→ **Work request**: All of the data should be restated word for word, with the pictures omitted.

→ **Data**:
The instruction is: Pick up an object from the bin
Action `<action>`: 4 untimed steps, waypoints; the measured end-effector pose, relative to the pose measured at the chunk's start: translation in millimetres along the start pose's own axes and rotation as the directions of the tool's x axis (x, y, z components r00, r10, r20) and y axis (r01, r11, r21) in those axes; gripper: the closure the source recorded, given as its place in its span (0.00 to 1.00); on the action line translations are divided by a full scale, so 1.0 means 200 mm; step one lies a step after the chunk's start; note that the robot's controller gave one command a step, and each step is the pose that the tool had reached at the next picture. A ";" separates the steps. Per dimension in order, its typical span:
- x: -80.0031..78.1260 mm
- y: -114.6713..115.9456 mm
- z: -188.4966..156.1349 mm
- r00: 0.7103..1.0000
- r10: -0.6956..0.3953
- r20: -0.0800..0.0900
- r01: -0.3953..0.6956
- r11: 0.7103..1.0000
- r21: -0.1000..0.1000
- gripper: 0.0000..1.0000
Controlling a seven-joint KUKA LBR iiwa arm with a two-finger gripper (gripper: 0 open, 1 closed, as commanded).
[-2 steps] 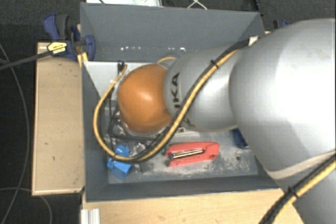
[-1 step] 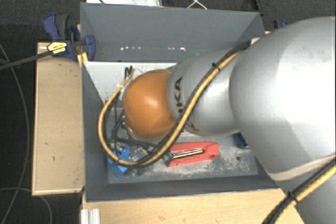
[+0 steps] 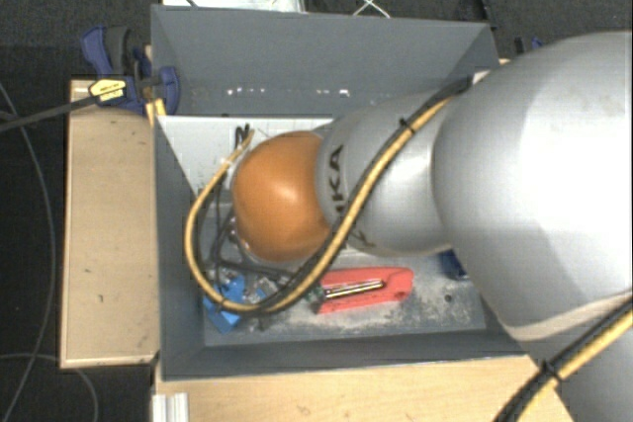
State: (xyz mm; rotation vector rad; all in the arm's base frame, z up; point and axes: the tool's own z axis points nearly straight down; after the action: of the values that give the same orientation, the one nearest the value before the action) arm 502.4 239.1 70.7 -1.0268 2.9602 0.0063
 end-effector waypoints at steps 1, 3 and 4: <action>0.01 0.00 -0.06 1.000 0.001 -0.006 -0.001 1.000 -0.002 1.00; -0.01 0.00 -0.23 1.000 0.006 0.008 -0.006 1.000 0.000 1.00; 0.00 0.00 -0.27 1.000 0.008 0.007 -0.008 1.000 0.000 1.00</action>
Offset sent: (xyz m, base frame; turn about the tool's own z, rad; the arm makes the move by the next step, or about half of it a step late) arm -0.0011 -0.0006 0.0422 -0.0003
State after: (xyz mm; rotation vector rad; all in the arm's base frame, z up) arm 502.6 239.7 124.0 -1.0126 2.9578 0.0102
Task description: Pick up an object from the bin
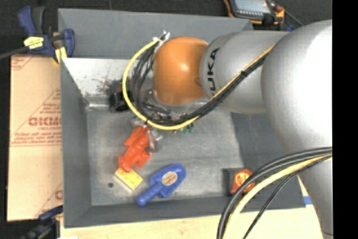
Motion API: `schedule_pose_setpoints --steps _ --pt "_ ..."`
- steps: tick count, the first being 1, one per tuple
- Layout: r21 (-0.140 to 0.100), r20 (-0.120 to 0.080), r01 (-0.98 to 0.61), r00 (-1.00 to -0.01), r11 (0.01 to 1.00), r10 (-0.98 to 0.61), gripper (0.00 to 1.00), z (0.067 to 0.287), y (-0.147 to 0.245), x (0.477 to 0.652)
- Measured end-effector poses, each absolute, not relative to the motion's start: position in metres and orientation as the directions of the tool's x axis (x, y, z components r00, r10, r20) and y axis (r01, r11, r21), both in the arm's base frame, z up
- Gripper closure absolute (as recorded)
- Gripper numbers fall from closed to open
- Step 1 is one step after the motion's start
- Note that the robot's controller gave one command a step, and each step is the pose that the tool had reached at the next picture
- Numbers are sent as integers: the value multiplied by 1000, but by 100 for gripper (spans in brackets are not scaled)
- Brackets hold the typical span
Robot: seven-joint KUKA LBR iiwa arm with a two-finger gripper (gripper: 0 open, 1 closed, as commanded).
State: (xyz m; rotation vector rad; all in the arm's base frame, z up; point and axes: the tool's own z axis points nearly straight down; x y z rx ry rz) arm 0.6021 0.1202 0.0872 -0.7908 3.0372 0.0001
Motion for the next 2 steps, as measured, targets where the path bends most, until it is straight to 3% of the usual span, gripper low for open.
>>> schedule_pose_setpoints --steps 2 --pt "-3 -8 -486 -874 874 -486 100 104 120 604"
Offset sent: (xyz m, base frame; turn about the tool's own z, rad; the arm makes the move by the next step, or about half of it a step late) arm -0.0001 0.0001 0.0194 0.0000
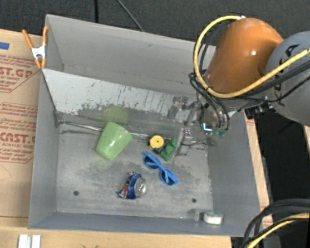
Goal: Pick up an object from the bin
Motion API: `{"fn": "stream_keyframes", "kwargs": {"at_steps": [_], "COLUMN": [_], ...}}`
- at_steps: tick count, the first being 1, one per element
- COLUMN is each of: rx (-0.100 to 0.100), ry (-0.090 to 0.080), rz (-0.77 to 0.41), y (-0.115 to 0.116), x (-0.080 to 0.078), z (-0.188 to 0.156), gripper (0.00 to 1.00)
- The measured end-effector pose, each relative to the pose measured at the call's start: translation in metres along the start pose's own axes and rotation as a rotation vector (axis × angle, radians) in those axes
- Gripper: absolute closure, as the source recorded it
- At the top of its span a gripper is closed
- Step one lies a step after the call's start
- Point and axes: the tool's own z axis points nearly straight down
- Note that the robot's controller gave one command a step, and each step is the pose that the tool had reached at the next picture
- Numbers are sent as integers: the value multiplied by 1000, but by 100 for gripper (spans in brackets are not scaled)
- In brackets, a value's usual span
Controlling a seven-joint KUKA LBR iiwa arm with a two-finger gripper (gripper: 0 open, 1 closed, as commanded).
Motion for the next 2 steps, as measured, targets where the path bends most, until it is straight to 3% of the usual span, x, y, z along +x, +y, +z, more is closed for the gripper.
{"fn": "stream_keyframes", "kwargs": {"at_steps": [1, 2], "rx": [0, -2], "ry": [-10, -8], "rz": [133, 205], "y": [-35, -31], "x": [37, 43], "z": [167, 135], "gripper": [0, 0]}}
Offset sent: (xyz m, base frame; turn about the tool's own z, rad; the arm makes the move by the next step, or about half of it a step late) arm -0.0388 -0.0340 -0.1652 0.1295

→ **Output for this task**:
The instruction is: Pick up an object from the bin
Action `<action>`: 4 untimed steps, waypoints; the measured end-effector pose, relative to the pose measured at the chunk's start: translation in millimetres along the start pose's own axes and rotation as the directions of the tool's x axis (x, y, z components r00, r10, r20) and y axis (r01, r11, r21) in those axes; gripper: the closure the source recorded, given as its place in its span (0.00 to 1.00); on the action line translations are divided by a full scale, so 1.0 means 200 mm; step one lies a step after the chunk's start; note that the robot's controller gave one command a step, and each step is the pose that the tool had reached at the next picture. A ";" separates the steps. Per dimension in order, its typical span:
- x: -80.0031..78.1260 mm
- y: -114.6713..115.9456 mm
- z: -188.4966..156.1349 mm
- r00: 0.7103..1.0000
- r10: -0.6956..0.3953
- r20: -0.0800..0.0900
- r01: -0.3953..0.6956
- r11: 0.7103..1.0000
- r21: -0.1000..0.1000
- gripper: 0.0000..1.0000
Controlling a seven-joint KUKA LBR iiwa arm with a two-finger gripper (gripper: 0 open, 1 closed, as commanded).
[-2 steps] 
[-1 step] 
[+0 steps] 
State: (xyz mm; rotation vector rad; all in the arm's base frame, z up; point and axes: the tool's own z axis points nearly straight down; after the action: of the values that give the same orientation, the one nearest the value before the action) arm 502.4 239.1 70.7 -1.0268 2.9602 0.0063
 end-effector waypoints at steps 1, 3 and 4: <action>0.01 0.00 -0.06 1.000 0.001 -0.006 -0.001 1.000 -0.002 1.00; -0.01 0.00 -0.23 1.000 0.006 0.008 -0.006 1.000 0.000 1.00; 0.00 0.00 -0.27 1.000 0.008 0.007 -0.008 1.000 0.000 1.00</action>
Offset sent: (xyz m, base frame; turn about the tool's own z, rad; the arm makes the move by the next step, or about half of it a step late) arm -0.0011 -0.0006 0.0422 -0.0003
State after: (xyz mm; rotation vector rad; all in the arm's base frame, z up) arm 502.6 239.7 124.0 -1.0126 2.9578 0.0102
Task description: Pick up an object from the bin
Motion API: `schedule_pose_setpoints --steps _ --pt "_ ..."`
- steps: tick count, the first being 1, one per tuple
- Layout: r21 (-0.140 to 0.100), r20 (-0.120 to 0.080), r01 (-0.98 to 0.61), r00 (-1.00 to -0.01), r11 (0.01 to 1.00), r10 (-0.98 to 0.61), gripper (0.00 to 1.00), z (0.067 to 0.287), y (-0.147 to 0.245), x (0.477 to 0.652)
- Measured end-effector poses, each absolute, not relative to the motion's start: position in metres and orientation as the directions of the tool's x axis (x, y, z components r00, r10, r20) and y axis (r01, r11, r21), both in the arm's base frame, z up
- Gripper closure absolute (as recorded)
- Gripper numbers fall from closed to open
- Step 1 is one step after the motion's start
- Note that the robot's controller gave one command a step, and each step is the pose that the tool had reached at the next picture
- Numbers are sent as integers: the value multiplied by 1000, but by 100 for gripper (spans in brackets are not scaled)
- Brackets hold the typical span
Robot: seven-joint KUKA LBR iiwa arm with a two-finger gripper (gripper: 0 open, 1 closed, as commanded).
State: (xyz m; rotation vector rad; all in the arm's base frame, z up; point and axes: the tool's own z axis points nearly straight down; x y z rx ry rz) arm 0.6021 0.1202 0.0872 -0.7908 3.0372 0.0001
Motion for the next 2 steps, as measured, targets where the path bends most, until it is straight to 3% of the usual span, gripper low for open.
>>> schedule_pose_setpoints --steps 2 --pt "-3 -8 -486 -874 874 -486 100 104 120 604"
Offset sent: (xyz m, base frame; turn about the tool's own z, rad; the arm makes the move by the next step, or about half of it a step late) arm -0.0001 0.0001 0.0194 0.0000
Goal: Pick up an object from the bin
Motion API: `{"fn": "stream_keyframes", "kwargs": {"at_steps": [_], "COLUMN": [_], ...}}`
- at_steps: tick count, the first being 1, one per element
- COLUMN is each of: rx (-0.100 to 0.100), ry (-0.090 to 0.080), rz (-0.77 to 0.41), y (-0.115 to 0.116), x (-0.080 to 0.078), z (-0.188 to 0.156), gripper (0.00 to 1.00)
- The measured end-effector pose, each relative to the pose measured at the call's start: translation in metres along the start pose's own axes and rotation as a rotation vector (axis × angle, radians) in those axes
- Gripper: absolute closure, as the source recorded it
- At the top of its span a gripper is closed
- Step one lies a step after the call's start
- Point and axes: the tool's own z axis points nearly straight down
- Note that the robot's controller gave one command a step, and each step is the pose that the tool had reached at the next picture
- Numbers are sent as integers: the value multiplied by 1000, but by 100 for gripper (spans in brackets are not scaled)
- In brackets, a value's usual span
Controlling a seven-joint KUKA LBR iiwa arm with a two-finger gripper (gripper: 0 open, 1 closed, as commanded).
Motion for the next 2 steps, as measured, targets where the path bends most, until it is straight to 3% of the usual span, x, y, z along +x, +y, +z, more is closed for the gripper.
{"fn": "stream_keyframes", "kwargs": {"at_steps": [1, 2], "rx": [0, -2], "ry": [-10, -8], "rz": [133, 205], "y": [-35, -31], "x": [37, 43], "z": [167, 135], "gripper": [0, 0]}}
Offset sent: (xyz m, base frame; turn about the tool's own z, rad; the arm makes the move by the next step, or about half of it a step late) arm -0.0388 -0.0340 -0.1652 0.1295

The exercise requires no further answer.